**YOUR GOAL**
How many lines in the entries below include the string "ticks"? Answer with the number only.

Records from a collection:
————————

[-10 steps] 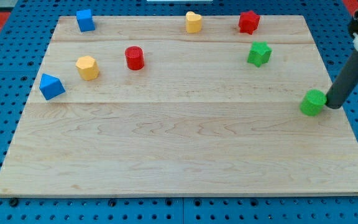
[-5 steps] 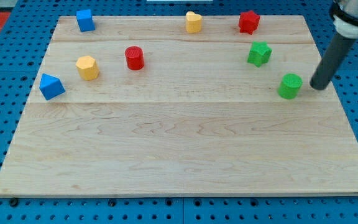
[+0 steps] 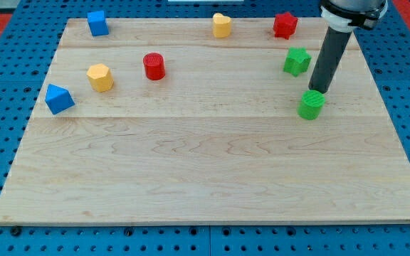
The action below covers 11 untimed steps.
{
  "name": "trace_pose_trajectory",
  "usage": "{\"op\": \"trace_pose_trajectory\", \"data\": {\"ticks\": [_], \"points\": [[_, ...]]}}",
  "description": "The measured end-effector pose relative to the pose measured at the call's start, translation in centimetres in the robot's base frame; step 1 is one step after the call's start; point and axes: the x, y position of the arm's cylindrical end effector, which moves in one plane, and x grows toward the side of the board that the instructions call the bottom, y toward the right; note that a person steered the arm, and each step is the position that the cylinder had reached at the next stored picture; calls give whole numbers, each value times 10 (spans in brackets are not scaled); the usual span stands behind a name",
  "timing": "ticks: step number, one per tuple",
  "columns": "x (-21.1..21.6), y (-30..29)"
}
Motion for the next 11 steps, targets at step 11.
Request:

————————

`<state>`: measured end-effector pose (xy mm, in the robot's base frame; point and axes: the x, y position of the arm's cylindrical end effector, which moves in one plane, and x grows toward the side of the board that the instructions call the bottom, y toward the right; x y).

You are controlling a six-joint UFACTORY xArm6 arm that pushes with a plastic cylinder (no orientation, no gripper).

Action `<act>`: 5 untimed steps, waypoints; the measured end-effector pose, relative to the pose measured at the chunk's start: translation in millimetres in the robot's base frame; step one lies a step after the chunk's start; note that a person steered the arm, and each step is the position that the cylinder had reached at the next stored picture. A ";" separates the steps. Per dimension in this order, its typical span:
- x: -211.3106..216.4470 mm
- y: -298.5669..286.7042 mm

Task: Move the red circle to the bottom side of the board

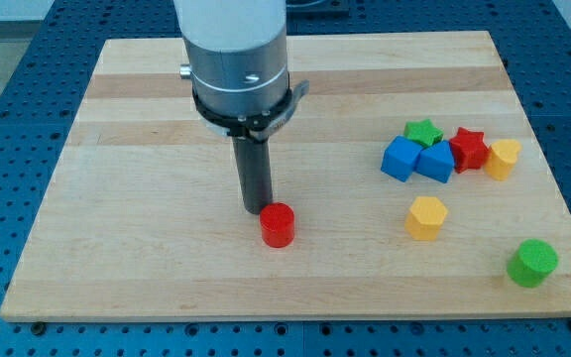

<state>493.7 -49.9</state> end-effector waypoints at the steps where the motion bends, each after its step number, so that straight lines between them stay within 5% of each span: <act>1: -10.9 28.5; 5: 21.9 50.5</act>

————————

**YOUR RESPONSE**
2